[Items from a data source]
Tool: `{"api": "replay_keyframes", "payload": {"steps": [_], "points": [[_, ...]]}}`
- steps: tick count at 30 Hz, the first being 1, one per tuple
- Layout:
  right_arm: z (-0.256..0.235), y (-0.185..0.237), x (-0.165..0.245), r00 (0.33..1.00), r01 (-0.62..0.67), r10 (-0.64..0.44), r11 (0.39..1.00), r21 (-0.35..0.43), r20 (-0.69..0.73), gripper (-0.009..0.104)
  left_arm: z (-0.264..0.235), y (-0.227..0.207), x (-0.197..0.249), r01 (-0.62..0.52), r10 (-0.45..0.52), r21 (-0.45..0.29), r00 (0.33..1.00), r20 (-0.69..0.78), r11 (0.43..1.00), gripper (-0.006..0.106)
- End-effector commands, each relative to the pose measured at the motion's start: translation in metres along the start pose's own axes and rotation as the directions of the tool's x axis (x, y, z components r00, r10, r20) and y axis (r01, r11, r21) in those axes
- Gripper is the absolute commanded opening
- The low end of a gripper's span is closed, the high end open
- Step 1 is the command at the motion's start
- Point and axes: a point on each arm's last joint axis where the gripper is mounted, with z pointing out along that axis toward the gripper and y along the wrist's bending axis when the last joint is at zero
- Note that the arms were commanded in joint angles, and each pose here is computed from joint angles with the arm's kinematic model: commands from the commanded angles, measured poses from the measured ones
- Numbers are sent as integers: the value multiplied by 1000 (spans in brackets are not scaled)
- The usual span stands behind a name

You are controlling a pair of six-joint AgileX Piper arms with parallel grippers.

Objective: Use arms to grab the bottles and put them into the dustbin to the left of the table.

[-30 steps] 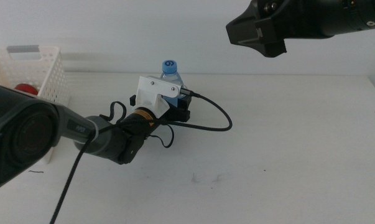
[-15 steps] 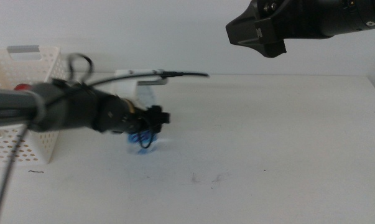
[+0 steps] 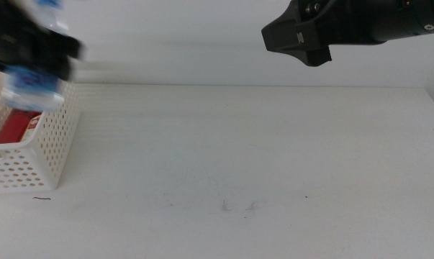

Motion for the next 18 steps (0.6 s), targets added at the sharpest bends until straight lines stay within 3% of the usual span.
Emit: {"api": "replay_keyframes", "payload": {"steps": [1,5,10,13,18], "points": [[-1,-1,-1,1000,6,-6,1000,6,9,88,-15,32,-9,28,-27,-30,999,38,999,-2],[-1,-1,-1,1000,6,-6,1000,6,9,88,14,78,-7,159,-161,-53,987,-25,986,-2],[-1,-1,-1,1000,6,-6,1000,6,9,88,74,102,-5,184,-192,-71,975,-111,980,6],[-1,-1,-1,1000,6,-6,1000,6,9,88,106,106,-5,178,-186,-71,974,-129,981,21],[-1,-1,-1,1000,6,-6,1000,6,9,88,131,109,-7,163,-170,-72,980,-103,984,64]]}}
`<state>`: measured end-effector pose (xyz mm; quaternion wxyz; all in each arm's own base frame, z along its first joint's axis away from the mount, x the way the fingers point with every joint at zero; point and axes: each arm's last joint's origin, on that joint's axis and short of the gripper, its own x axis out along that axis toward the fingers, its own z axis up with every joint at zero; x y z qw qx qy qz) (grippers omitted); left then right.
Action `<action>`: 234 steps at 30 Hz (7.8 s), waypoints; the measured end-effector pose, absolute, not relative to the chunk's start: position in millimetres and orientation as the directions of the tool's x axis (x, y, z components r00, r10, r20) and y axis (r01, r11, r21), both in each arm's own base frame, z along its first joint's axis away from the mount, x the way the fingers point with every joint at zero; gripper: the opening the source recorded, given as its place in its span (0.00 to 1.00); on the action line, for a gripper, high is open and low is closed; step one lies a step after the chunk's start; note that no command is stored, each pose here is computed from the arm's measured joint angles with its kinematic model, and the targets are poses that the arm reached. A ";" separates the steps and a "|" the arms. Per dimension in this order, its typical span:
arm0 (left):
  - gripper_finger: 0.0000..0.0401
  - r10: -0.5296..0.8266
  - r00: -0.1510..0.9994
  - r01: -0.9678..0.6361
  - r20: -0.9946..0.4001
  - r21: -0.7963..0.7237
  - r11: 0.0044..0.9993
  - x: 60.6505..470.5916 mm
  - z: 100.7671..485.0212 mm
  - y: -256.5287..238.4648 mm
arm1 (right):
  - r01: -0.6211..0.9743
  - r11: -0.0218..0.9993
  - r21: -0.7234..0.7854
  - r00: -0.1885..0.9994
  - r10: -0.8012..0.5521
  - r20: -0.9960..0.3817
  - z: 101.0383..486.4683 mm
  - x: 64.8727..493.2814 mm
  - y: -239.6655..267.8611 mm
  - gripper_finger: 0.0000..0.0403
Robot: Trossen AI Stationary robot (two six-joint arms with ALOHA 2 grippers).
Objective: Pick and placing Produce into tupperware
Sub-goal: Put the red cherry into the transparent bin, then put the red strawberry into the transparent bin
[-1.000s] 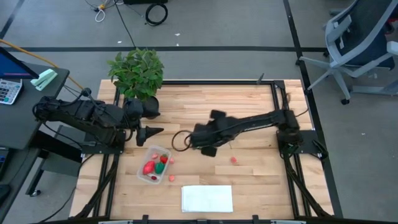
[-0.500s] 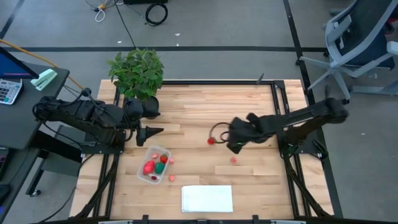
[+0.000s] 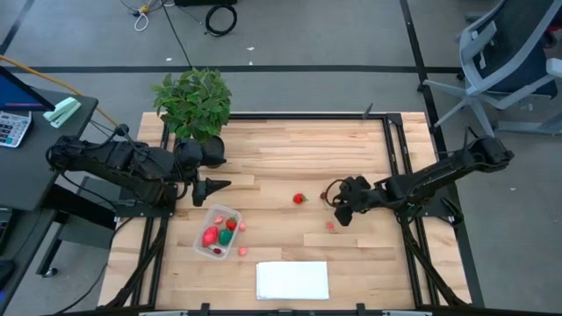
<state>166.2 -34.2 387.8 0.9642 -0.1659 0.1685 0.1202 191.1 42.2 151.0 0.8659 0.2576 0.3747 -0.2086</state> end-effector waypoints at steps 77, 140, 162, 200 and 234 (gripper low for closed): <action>0.91 0.197 0.912 -0.298 -0.360 -0.250 0.921 166.2 387.9 -33.6 | -0.157 0.988 0.008 0.971 0.156 -0.183 212.9 430.0 118.1 0.01; 0.91 0.201 0.902 -0.290 -0.382 -0.193 0.937 165.3 385.6 -33.3 | -0.021 0.864 -0.503 0.520 -0.420 -0.744 172.6 349.0 115.9 0.37; 0.91 0.203 0.900 -0.287 -0.387 -0.175 0.942 165.1 385.1 -32.9 | 0.167 0.930 -0.328 0.557 -0.364 -0.746 173.2 352.2 90.4 0.37; 0.91 0.203 0.900 -0.282 -0.385 -0.162 0.946 165.1 385.3 -32.9 | 0.267 0.886 -0.379 0.472 -0.463 -0.750 122.9 341.5 74.6 0.03; 0.91 0.270 0.894 -0.333 -0.357 -0.127 0.934 165.4 387.2 -31.0 | -0.120 0.987 -0.103 0.990 0.126 0.059 214.0 421.0 91.9 0.00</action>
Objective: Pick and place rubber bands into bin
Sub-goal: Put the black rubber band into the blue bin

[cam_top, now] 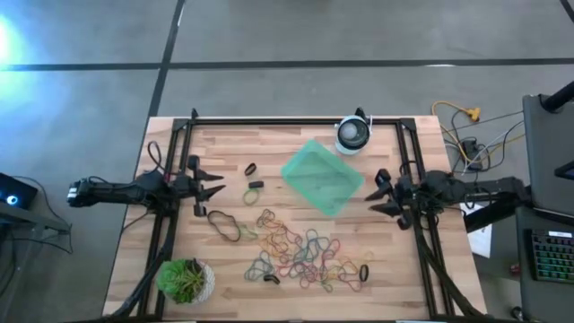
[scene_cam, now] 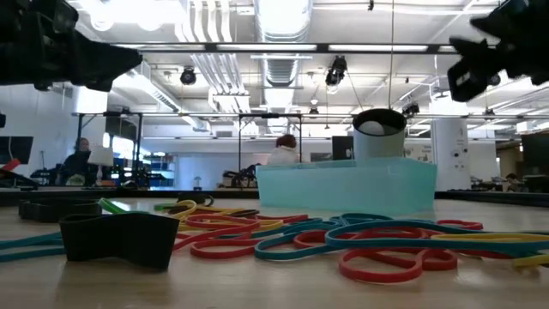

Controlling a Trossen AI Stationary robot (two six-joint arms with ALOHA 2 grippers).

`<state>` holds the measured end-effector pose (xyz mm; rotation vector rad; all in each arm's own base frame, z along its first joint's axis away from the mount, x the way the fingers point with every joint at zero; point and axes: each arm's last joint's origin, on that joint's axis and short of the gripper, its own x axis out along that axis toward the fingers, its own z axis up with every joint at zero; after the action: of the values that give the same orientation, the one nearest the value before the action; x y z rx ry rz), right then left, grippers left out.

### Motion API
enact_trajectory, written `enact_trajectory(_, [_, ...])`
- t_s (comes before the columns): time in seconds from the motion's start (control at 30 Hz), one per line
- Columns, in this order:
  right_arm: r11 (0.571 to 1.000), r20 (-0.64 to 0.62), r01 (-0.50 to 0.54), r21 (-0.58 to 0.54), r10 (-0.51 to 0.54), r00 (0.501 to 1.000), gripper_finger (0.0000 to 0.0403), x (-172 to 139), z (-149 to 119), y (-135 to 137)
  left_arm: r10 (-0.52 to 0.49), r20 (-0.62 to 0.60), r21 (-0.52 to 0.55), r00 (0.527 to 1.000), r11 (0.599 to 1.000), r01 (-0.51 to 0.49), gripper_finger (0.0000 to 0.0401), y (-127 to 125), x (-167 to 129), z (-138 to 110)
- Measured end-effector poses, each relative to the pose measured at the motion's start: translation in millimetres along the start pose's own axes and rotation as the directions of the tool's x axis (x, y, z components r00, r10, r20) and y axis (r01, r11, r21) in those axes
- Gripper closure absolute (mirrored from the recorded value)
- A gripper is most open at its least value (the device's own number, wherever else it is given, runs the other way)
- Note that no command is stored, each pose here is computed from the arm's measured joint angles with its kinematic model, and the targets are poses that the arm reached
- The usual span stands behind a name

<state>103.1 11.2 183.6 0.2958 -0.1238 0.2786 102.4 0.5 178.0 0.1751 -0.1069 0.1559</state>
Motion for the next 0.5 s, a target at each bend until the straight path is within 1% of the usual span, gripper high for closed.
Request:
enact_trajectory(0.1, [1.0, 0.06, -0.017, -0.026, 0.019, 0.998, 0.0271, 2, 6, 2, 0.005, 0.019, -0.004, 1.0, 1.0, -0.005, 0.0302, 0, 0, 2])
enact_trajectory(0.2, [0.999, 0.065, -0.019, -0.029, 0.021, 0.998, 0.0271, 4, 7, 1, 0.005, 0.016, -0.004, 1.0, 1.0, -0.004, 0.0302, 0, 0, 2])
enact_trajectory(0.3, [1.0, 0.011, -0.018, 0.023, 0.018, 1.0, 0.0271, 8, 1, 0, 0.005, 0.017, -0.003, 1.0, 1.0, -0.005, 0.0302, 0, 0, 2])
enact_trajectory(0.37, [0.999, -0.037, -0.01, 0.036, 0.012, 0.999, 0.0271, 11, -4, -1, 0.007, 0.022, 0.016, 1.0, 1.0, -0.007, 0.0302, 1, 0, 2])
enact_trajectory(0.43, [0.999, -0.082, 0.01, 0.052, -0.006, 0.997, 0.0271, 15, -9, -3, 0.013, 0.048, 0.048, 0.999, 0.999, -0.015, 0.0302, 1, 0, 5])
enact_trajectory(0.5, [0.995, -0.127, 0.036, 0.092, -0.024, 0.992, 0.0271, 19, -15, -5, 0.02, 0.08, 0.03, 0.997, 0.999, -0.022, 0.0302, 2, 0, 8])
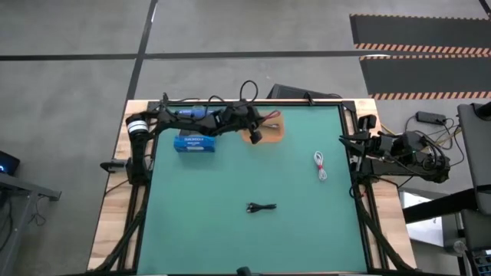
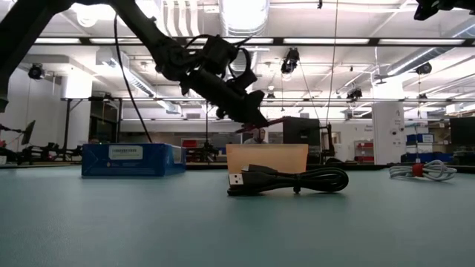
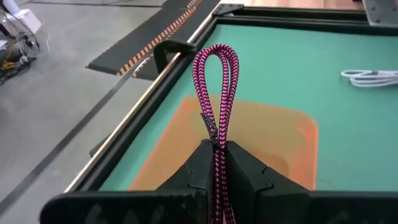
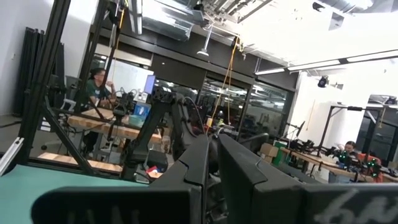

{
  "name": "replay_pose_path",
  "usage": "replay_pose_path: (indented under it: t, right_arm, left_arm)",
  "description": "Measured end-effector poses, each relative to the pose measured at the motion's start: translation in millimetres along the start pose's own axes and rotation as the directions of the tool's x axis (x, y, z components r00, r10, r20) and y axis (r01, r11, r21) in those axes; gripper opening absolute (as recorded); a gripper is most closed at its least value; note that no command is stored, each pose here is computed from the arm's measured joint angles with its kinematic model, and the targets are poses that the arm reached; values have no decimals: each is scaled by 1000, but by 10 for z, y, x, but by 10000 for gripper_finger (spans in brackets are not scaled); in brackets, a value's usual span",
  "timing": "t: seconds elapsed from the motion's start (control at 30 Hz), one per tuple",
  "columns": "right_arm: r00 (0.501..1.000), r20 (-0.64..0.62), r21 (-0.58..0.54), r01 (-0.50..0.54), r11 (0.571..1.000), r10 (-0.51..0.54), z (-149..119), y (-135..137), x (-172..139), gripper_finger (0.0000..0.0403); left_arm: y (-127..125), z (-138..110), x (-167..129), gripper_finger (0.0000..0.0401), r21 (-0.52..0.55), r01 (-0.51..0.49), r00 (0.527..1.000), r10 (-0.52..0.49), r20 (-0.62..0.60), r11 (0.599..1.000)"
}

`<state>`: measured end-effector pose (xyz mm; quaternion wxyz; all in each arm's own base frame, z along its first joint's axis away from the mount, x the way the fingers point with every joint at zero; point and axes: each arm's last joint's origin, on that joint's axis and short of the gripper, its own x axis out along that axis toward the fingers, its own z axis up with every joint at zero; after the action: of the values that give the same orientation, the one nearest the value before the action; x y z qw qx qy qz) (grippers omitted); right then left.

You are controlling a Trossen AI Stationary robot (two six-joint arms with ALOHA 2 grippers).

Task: Pick and place USB-C Cables
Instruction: Put the pink charger cable into the orange bin

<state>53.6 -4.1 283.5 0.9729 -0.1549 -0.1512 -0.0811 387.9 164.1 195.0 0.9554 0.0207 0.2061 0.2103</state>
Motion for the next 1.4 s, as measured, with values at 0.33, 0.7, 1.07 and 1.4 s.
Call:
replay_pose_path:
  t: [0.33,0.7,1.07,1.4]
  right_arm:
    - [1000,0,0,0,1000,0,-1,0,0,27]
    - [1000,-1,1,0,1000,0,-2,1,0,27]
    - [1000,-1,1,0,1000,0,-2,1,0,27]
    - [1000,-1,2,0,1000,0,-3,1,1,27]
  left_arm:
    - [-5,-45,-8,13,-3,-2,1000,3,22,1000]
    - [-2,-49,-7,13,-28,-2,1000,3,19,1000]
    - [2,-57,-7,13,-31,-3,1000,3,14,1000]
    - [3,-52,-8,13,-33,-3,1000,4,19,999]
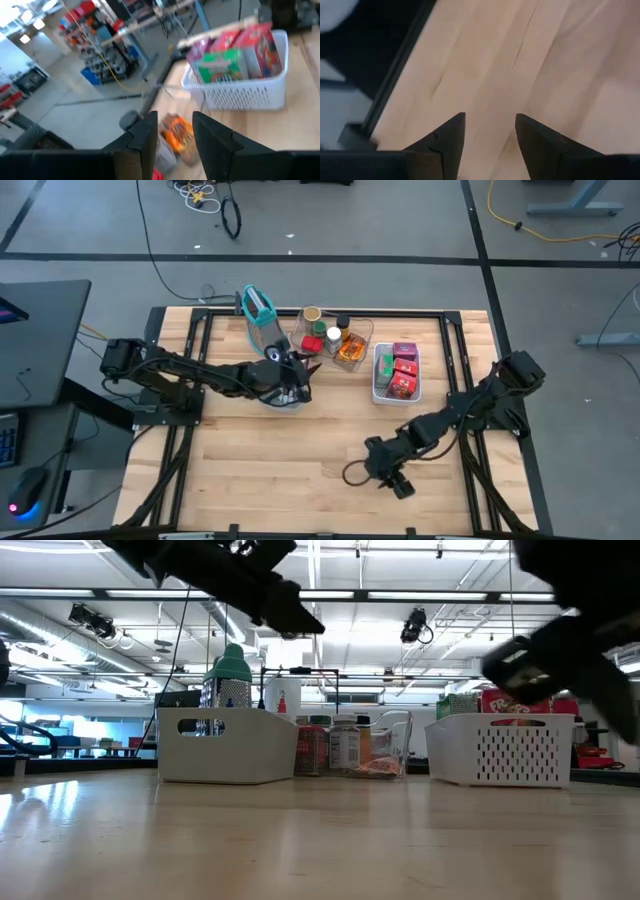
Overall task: Pick & Place Kitchen Items
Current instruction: Put the small black food coloring bottle into the gray bin
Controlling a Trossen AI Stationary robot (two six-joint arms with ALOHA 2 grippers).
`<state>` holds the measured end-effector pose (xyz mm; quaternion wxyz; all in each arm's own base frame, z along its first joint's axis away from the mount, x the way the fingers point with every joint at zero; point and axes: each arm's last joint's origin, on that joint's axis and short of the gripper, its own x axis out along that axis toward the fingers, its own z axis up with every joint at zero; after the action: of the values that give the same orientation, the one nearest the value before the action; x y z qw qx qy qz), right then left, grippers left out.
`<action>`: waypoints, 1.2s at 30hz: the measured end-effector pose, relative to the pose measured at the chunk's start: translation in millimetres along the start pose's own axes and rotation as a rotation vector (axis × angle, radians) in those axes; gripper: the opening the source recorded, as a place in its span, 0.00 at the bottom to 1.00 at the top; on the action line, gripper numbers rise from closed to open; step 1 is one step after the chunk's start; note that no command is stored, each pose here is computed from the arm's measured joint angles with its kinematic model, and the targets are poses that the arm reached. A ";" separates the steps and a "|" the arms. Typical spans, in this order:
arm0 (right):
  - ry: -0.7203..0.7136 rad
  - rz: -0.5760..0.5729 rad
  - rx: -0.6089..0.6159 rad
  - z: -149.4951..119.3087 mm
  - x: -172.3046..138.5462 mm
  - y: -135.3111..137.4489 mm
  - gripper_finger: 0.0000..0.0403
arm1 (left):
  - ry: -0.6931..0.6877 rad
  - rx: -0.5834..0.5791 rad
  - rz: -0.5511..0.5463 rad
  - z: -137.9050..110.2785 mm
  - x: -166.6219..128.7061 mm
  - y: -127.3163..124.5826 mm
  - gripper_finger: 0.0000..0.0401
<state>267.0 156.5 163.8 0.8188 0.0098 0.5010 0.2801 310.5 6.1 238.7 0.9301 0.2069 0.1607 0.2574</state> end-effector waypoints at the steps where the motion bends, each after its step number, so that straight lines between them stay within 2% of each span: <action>1: 0.028 0.009 0.000 -3.1 0.8 3.3 0.45 | -0.017 -0.006 0.008 2.0 0.0 0.8 0.32; 7: 0.154 0.126 -0.087 -18.3 5.5 30.8 0.45 | -0.060 -0.076 0.103 8.6 -0.1 6.6 0.32; 11: 0.181 0.144 -0.330 -26.4 8.2 47.3 0.45 | -0.036 -0.074 0.154 7.5 0.2 8.6 0.32; 13: 0.177 0.097 -0.462 -28.8 9.5 53.1 0.45 | -0.031 -0.075 0.163 6.9 0.8 9.7 0.32; 15: 0.183 0.042 -0.543 -31.0 10.2 56.3 0.45 | -0.030 -0.083 0.167 6.5 1.4 10.6 0.32; 20: 0.234 0.013 -0.622 -36.2 9.5 56.0 0.45 | -0.026 -0.098 0.166 5.9 1.6 10.6 0.32; 27: 0.225 0.021 -0.654 -45.5 14.8 51.4 0.45 | -0.017 -0.110 0.163 4.8 1.7 10.2 0.32; 36: 0.060 -0.030 -0.681 -68.7 29.7 39.2 0.44 | -0.018 -0.099 0.162 5.0 1.7 10.2 0.32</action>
<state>202.8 185.2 117.0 0.7641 -0.2799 0.4025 0.4193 309.7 13.5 247.4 0.9167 0.1754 0.1221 0.3375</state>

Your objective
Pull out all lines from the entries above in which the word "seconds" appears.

Answer for this exercise
- t_s (comes before the columns): time in seconds from the motion's start (control at 30 Hz), one per line
  "timing": "t: seconds elapsed from the motion's start (control at 30 Hz), one per tuple",

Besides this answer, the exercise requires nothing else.